While all ELP albums are hit-and-miss to a certain extent, the one that has the most good songs on it is 1972's Trilogy
. One obvious thing about this album is that while it lacks a true epic standout, it has a strong group of tunes to please the listener. Whereas albums like Brain Salad Surgery
had a strong centerpiece surrounded by a lot of filler, Trilogy
is different in that there aren't really that many ***ty throwaway tunes. In fact, the whole album is strong.
"The Endless Enigma" is a composition divided into two seperate parts and it stands as one the group's best moments. It has a somewhat medieval vibe, and you can really tell that these guys are British. The organs are mellow and pretty subdued, with the emphasis being on Greg's great vocals and Carl's impressive drumming. There isn't any wankery at all until the second part of the song, which follows "Fugue", and even then it is still tasteful and enjoyable. "From The Beginning" is a very pretty acoustic tune, once again showcasing Greg's skills as a singer. The album gets off to a good start.
"The Sheriff" is the song where ELP try to be silly on purpose (as opposed to how they normally sound silly on their so-called serious songs) and whereas other times the band failed at making this trademark track enjoyable ("Jeremy Bender" and "Benny the Bouncer" come to mind) on this one the band comes together to make a fun and catchy tune. It sounds like it came straight from the 19th century, and while the critics of the time could not relate because they were busy with Lou Reed solo albums, it's some fun stuff. It's still a filler track and could have been left off, but it could've been worse.
After that we have the trademark "we take a classical tune and change it a bit" song, "Hoedown". It's catchy at first and it shows Emerson's keyboard prowess especially, but eventually it just gets annoying and it sounds like something that would be playing on a blooper/funniest home videos television show in the background with footage of people slipping on banana peels.
Luckily, side two picks up a bit with the title track, "Trilogy", which begins acoustic and gets into a section that is almost, dare I say, rocking. While rocking wasn't something ELP was known for, they get into a bit of a groove on this track, and the rock stays with them on "Living Sin", which is probably the closest thing to proper rock 'n roll the band ever did.
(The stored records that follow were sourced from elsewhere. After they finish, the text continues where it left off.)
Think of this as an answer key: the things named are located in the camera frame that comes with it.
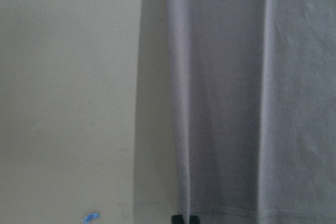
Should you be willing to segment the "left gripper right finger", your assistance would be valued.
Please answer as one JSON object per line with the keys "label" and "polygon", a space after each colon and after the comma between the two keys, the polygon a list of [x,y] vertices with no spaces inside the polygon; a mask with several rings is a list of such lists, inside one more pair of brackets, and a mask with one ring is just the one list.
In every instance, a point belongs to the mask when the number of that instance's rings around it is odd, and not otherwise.
{"label": "left gripper right finger", "polygon": [[200,224],[199,216],[190,215],[189,224]]}

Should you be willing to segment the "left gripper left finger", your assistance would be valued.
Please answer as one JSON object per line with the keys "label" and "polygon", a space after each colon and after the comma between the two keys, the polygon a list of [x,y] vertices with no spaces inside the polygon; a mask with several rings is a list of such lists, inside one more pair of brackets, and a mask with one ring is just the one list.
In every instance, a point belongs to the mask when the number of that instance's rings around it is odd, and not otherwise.
{"label": "left gripper left finger", "polygon": [[171,224],[182,224],[182,215],[173,215],[171,217]]}

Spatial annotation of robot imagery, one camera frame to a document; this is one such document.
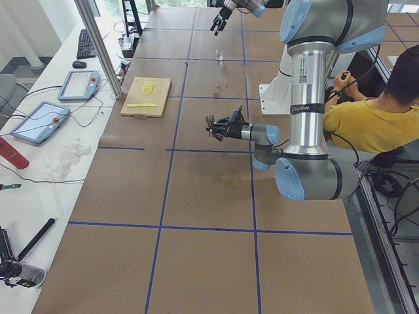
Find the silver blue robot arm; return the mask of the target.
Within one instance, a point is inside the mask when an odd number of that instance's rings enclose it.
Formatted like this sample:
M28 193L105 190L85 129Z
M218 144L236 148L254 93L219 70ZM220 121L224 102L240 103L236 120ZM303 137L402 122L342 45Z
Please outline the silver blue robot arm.
M295 201L348 197L358 185L354 166L330 158L323 148L326 59L330 52L366 50L384 38L386 1L292 1L280 28L292 59L290 139L276 147L277 126L250 124L240 110L220 120L206 117L207 131L255 143L253 165L274 167L280 194Z
M213 19L210 30L215 36L223 31L228 19L235 9L242 7L247 9L252 15L260 17L266 10L267 1L263 0L231 0L231 1L212 1L213 5L218 5L221 9Z

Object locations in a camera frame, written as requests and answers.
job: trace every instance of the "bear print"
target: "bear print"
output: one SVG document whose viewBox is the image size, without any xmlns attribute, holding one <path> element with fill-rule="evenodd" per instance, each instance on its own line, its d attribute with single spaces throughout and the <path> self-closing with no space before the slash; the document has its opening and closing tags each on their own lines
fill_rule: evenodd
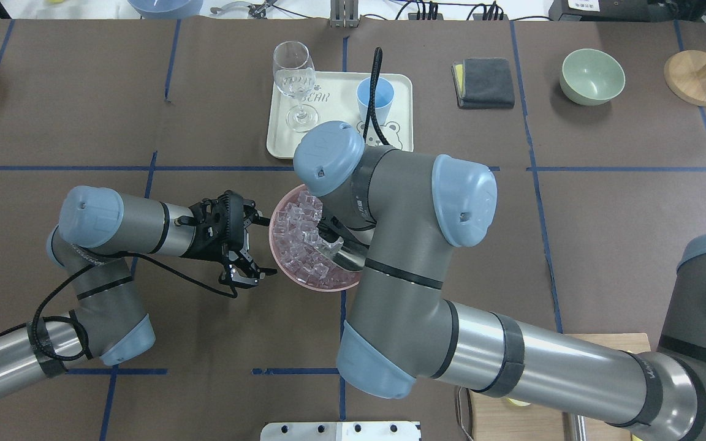
<svg viewBox="0 0 706 441">
<path fill-rule="evenodd" d="M 364 122 L 359 121 L 358 125 L 356 125 L 356 129 L 359 131 L 359 135 L 363 136 Z M 392 145 L 393 148 L 404 150 L 399 135 L 400 125 L 398 125 L 394 121 L 389 121 L 388 123 L 381 125 L 381 132 L 383 132 L 383 136 L 386 137 L 386 140 Z M 375 131 L 372 129 L 369 129 L 366 132 L 365 141 L 367 145 L 382 145 L 381 140 L 378 138 L 378 134 L 376 134 Z"/>
</svg>

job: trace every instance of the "folded cloth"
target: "folded cloth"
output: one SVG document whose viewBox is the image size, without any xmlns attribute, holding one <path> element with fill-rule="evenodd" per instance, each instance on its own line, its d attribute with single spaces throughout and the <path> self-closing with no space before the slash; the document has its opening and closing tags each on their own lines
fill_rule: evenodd
<svg viewBox="0 0 706 441">
<path fill-rule="evenodd" d="M 454 64 L 454 85 L 460 108 L 514 107 L 511 68 L 504 58 L 468 58 Z"/>
</svg>

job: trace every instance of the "green bowl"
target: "green bowl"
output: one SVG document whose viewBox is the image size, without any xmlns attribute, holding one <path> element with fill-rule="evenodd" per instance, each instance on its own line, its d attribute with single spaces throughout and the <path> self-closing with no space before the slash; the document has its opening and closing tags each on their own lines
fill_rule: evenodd
<svg viewBox="0 0 706 441">
<path fill-rule="evenodd" d="M 569 53 L 563 61 L 560 88 L 566 97 L 583 106 L 604 104 L 620 95 L 625 72 L 616 59 L 594 48 Z"/>
</svg>

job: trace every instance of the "wooden stand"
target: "wooden stand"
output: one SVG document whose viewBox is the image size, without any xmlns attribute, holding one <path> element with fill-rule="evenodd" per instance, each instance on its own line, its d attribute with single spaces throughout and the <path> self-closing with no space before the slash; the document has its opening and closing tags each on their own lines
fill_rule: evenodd
<svg viewBox="0 0 706 441">
<path fill-rule="evenodd" d="M 676 53 L 664 65 L 664 78 L 675 95 L 691 104 L 706 106 L 706 52 Z"/>
</svg>

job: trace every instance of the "pink bowl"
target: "pink bowl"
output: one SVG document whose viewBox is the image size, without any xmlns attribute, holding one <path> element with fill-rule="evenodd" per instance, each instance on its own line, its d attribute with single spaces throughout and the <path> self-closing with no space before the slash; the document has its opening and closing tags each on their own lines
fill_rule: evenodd
<svg viewBox="0 0 706 441">
<path fill-rule="evenodd" d="M 355 279 L 353 279 L 352 282 L 347 283 L 347 284 L 342 284 L 339 285 L 339 287 L 319 287 L 318 285 L 311 284 L 309 282 L 302 282 L 300 281 L 297 277 L 296 274 L 294 274 L 292 271 L 289 271 L 288 268 L 285 268 L 283 266 L 283 263 L 279 259 L 279 249 L 277 246 L 277 243 L 275 242 L 275 233 L 274 233 L 274 223 L 275 219 L 277 218 L 277 213 L 283 210 L 288 203 L 297 203 L 298 198 L 299 198 L 299 193 L 302 192 L 302 190 L 306 190 L 306 185 L 302 184 L 299 185 L 298 187 L 292 189 L 290 192 L 288 192 L 285 197 L 279 203 L 277 204 L 277 207 L 274 209 L 274 212 L 271 214 L 271 222 L 269 222 L 268 225 L 268 246 L 271 249 L 271 256 L 274 257 L 275 262 L 277 262 L 277 266 L 283 271 L 283 273 L 286 274 L 292 281 L 298 283 L 299 285 L 302 285 L 302 287 L 305 288 L 310 288 L 310 290 L 313 291 L 320 291 L 323 293 L 333 293 L 336 291 L 342 291 L 342 290 L 348 290 L 349 288 L 355 287 L 356 285 L 359 284 L 359 279 L 361 279 L 361 273 L 356 274 Z M 330 272 L 334 268 L 338 268 L 336 263 L 331 262 L 331 260 L 323 257 L 325 260 L 326 265 L 330 268 Z"/>
</svg>

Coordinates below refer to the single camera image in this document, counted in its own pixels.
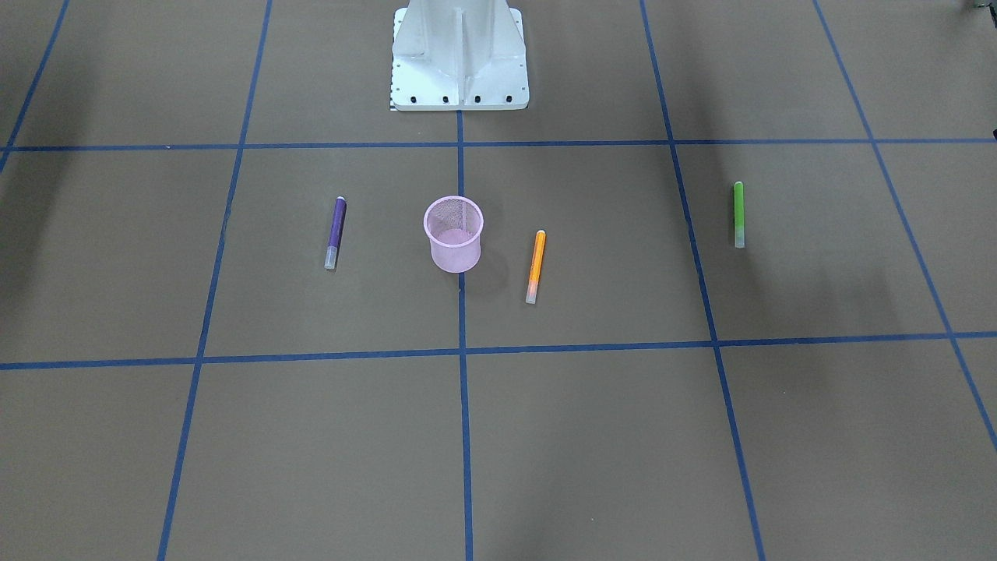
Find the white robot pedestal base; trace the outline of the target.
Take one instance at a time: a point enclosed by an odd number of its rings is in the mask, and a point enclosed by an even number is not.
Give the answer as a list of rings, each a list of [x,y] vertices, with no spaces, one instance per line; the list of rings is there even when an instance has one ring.
[[[506,1],[410,1],[395,11],[394,111],[517,111],[530,105],[523,14]]]

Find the purple highlighter pen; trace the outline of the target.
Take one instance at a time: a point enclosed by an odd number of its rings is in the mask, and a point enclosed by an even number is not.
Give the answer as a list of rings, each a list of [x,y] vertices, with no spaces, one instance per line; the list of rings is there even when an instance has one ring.
[[[336,269],[346,212],[347,201],[344,196],[338,196],[334,201],[329,237],[327,239],[326,255],[323,263],[325,270],[332,271]]]

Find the orange highlighter pen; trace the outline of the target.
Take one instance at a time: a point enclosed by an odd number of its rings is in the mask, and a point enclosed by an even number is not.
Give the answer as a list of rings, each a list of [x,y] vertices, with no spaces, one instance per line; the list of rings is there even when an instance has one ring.
[[[539,281],[541,281],[541,271],[544,266],[544,251],[546,246],[546,231],[538,230],[534,236],[533,255],[530,259],[530,269],[527,275],[526,298],[524,301],[528,305],[537,303]]]

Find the green highlighter pen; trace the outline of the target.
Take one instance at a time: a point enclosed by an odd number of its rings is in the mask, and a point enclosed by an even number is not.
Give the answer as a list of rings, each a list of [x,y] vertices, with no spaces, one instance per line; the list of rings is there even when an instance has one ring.
[[[734,182],[732,186],[734,246],[737,249],[745,247],[745,186],[743,182]]]

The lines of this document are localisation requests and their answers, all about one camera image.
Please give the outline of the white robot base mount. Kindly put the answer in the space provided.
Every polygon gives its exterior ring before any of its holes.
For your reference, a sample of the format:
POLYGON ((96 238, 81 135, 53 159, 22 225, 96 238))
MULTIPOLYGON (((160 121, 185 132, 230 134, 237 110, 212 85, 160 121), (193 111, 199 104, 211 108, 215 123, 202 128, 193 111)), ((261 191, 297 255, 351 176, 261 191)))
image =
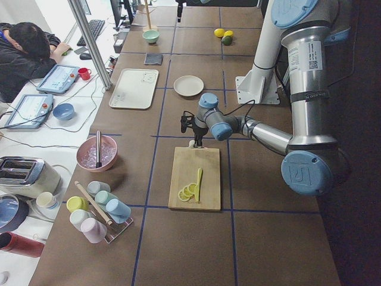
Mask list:
POLYGON ((274 1, 269 1, 252 68, 246 76, 236 77, 236 93, 240 104, 280 103, 274 70, 283 30, 271 19, 273 7, 274 1))

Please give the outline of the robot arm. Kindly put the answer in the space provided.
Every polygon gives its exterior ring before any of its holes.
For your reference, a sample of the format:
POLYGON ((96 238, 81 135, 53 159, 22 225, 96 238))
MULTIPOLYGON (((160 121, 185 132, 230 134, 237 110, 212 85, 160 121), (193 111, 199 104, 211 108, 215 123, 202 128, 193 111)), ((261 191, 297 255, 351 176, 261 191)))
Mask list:
POLYGON ((182 129, 193 130, 195 147, 202 146, 207 133, 219 141, 239 133, 284 156, 282 177, 299 194, 321 195, 343 183, 350 167, 327 123, 324 49, 348 37, 351 8, 351 1, 270 1, 252 69, 236 78, 236 91, 241 104, 275 102, 274 69, 281 48, 286 48, 293 132, 247 115, 225 115, 217 97, 206 93, 197 113, 181 119, 182 129))

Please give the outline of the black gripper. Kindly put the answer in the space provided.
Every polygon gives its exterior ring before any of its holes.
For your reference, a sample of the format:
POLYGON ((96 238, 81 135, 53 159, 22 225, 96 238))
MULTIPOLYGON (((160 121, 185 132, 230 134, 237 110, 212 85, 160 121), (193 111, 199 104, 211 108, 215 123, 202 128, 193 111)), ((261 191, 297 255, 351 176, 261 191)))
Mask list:
POLYGON ((195 139, 194 139, 194 147, 202 147, 202 138, 208 133, 208 128, 202 128, 199 127, 198 125, 193 125, 192 126, 193 132, 195 134, 195 139))
POLYGON ((182 16, 182 11, 183 11, 183 4, 184 4, 184 0, 176 0, 177 2, 177 22, 180 23, 181 22, 181 16, 182 16))

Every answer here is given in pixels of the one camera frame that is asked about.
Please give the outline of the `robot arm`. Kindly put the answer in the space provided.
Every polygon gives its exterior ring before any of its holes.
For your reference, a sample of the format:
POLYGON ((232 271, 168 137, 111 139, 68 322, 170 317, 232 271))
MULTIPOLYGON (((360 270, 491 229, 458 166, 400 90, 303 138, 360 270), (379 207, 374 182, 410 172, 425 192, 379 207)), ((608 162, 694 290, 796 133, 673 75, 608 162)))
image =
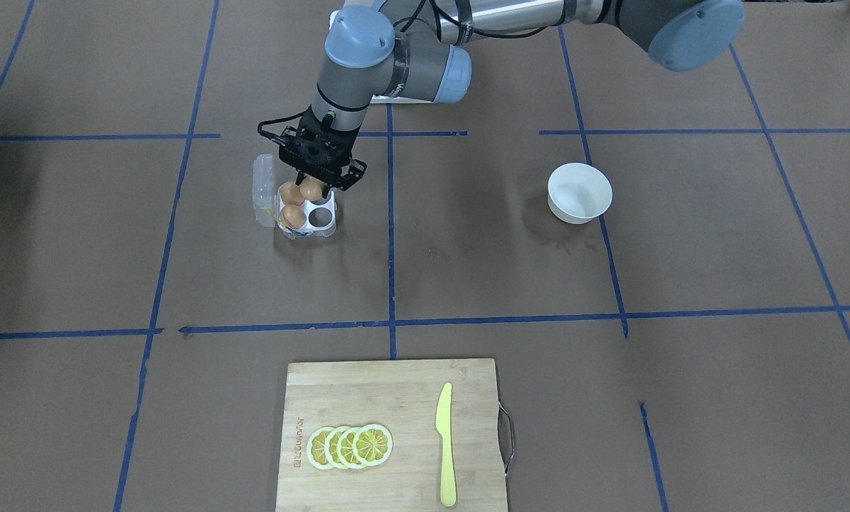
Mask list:
POLYGON ((308 108, 274 142, 282 163, 324 191, 347 191, 367 165, 352 154, 375 97, 459 102, 472 79, 466 45, 531 38, 578 22, 619 29, 653 62, 687 72, 720 55, 740 33, 740 1, 369 1, 331 13, 324 60, 308 108))

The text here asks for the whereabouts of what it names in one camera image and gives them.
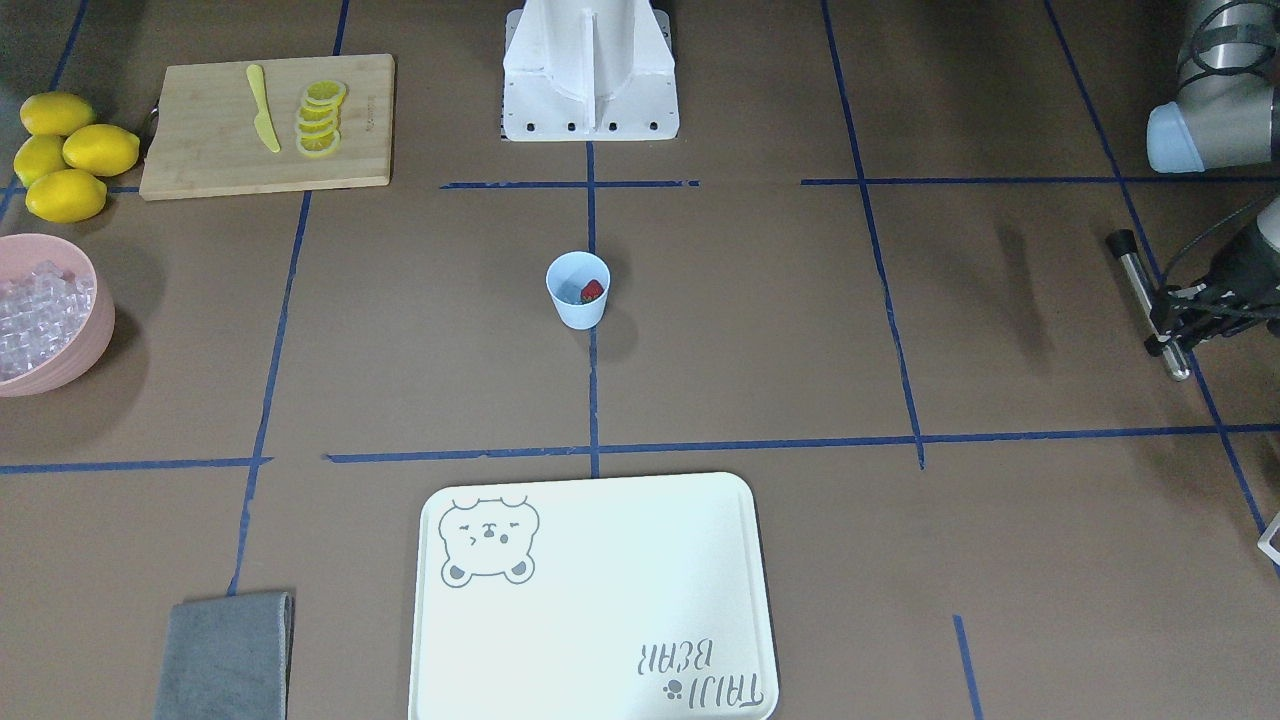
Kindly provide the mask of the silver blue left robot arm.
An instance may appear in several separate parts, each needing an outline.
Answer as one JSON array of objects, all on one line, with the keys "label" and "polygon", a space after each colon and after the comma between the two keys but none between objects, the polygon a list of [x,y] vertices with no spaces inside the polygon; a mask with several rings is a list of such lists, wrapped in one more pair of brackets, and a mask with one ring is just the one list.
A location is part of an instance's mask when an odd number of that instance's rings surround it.
[{"label": "silver blue left robot arm", "polygon": [[1172,101],[1148,117],[1161,174],[1277,160],[1277,3],[1190,1]]}]

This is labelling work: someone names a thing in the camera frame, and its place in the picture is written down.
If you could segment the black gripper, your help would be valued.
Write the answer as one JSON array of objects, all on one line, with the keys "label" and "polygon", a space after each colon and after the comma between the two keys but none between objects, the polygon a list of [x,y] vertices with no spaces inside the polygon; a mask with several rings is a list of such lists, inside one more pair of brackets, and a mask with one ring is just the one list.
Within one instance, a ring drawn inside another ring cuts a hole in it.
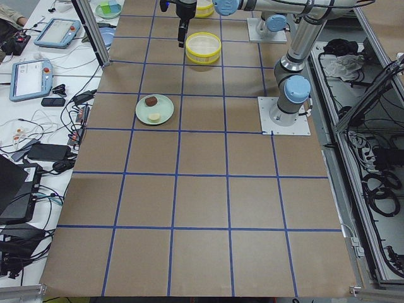
[{"label": "black gripper", "polygon": [[180,48],[184,48],[189,20],[193,19],[196,14],[197,0],[160,0],[161,12],[166,12],[169,3],[175,6],[175,13],[180,18],[177,41]]}]

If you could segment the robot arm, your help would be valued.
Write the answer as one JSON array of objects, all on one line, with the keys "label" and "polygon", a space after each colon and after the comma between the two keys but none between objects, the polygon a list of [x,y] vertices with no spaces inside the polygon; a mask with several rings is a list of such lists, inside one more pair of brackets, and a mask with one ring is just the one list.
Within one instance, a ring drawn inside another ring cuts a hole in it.
[{"label": "robot arm", "polygon": [[261,14],[255,29],[260,37],[268,37],[269,35],[283,31],[287,26],[287,17],[282,14]]},{"label": "robot arm", "polygon": [[277,125],[295,124],[302,104],[309,98],[311,85],[300,72],[313,45],[328,20],[342,17],[350,10],[373,1],[213,1],[215,11],[230,16],[238,10],[262,13],[295,14],[301,18],[287,53],[277,62],[274,75],[280,96],[270,110],[270,119]]}]

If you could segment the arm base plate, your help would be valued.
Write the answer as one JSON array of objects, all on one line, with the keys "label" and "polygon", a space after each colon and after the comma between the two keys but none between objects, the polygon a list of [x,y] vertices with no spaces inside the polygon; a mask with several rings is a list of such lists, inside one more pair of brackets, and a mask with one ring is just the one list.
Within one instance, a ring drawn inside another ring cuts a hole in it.
[{"label": "arm base plate", "polygon": [[252,43],[286,44],[287,36],[284,30],[271,32],[261,18],[248,18],[247,29],[249,41]]},{"label": "arm base plate", "polygon": [[305,108],[301,105],[294,114],[286,114],[278,108],[278,97],[258,97],[261,133],[274,136],[310,136]]}]

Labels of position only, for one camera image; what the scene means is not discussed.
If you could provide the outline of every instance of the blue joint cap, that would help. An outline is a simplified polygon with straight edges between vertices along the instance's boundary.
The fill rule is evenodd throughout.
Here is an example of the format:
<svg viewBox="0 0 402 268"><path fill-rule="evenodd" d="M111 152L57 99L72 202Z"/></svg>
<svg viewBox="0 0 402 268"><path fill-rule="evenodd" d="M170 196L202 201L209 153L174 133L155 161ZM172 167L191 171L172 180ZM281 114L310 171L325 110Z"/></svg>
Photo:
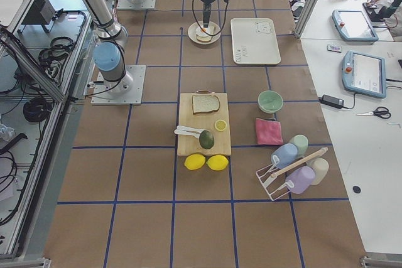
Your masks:
<svg viewBox="0 0 402 268"><path fill-rule="evenodd" d="M94 61L103 72L115 69L121 58L119 48L111 42L103 42L94 49Z"/></svg>

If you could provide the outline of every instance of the wooden cutting board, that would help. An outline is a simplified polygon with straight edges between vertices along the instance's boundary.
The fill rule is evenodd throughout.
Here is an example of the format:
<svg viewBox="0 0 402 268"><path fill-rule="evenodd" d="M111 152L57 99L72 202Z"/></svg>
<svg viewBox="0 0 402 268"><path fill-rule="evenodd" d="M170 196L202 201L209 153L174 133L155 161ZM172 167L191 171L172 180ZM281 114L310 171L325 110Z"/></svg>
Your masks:
<svg viewBox="0 0 402 268"><path fill-rule="evenodd" d="M203 155L222 154L230 156L231 148L231 130L229 124L229 109L227 106L227 94L216 93L220 102L220 107L217 112L208 114L193 114L192 96L194 94L180 94L180 105L178 112L178 124L182 126L206 129L214 135L215 144L211 149L203 149L193 136L178 136L177 154L179 156L187 156L194 153ZM218 119L223 119L227 122L225 131L220 132L215 129L214 124Z"/></svg>

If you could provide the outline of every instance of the bread slice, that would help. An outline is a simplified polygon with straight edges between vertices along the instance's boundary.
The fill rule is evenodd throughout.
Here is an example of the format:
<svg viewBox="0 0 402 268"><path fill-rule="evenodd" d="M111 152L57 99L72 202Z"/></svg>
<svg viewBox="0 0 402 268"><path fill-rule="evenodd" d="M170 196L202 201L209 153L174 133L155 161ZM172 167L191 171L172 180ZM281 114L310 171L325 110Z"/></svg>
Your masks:
<svg viewBox="0 0 402 268"><path fill-rule="evenodd" d="M219 107L220 103L216 95L193 95L193 114L217 112Z"/></svg>
<svg viewBox="0 0 402 268"><path fill-rule="evenodd" d="M199 26L195 30L195 37L199 42L209 42L212 40L212 37L209 36L213 35L215 31L215 26L209 25L208 28L200 28Z"/></svg>

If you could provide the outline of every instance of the folded napkin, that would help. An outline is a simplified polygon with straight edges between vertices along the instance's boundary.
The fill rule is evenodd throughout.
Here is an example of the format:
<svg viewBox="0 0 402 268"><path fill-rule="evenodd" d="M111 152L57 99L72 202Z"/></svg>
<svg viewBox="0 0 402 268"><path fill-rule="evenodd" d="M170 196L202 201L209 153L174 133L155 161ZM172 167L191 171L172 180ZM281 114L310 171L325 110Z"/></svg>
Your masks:
<svg viewBox="0 0 402 268"><path fill-rule="evenodd" d="M280 122L256 119L256 133L258 144L282 145L282 130Z"/></svg>

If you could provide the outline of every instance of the green bowl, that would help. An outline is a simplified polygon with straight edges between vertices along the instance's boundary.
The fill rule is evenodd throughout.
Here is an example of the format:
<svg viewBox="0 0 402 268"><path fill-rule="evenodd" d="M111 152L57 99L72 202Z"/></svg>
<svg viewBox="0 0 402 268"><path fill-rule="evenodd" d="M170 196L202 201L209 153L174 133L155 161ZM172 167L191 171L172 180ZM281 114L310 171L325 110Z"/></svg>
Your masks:
<svg viewBox="0 0 402 268"><path fill-rule="evenodd" d="M283 99L278 92L265 90L258 95L258 107L265 113L275 113L283 106Z"/></svg>
This leads into "Abaddon's Bolero", which is enjoyable for about two minutes before turning into a boring Keith Emerson solo seemingly on loop, because there's no way he stood there playing the same goddamn notes for eight whole minutes.
While the album may end on a bit of a bland note, Trilogy
serves as the group's most enjoyable release as a whole. None of the songs are too ***ty and the good songs are really ***ing good this time. While there may not be a huge twenty-minute epic, it has some good 'ol prog jams that any progster or dad will be sure to enjoy.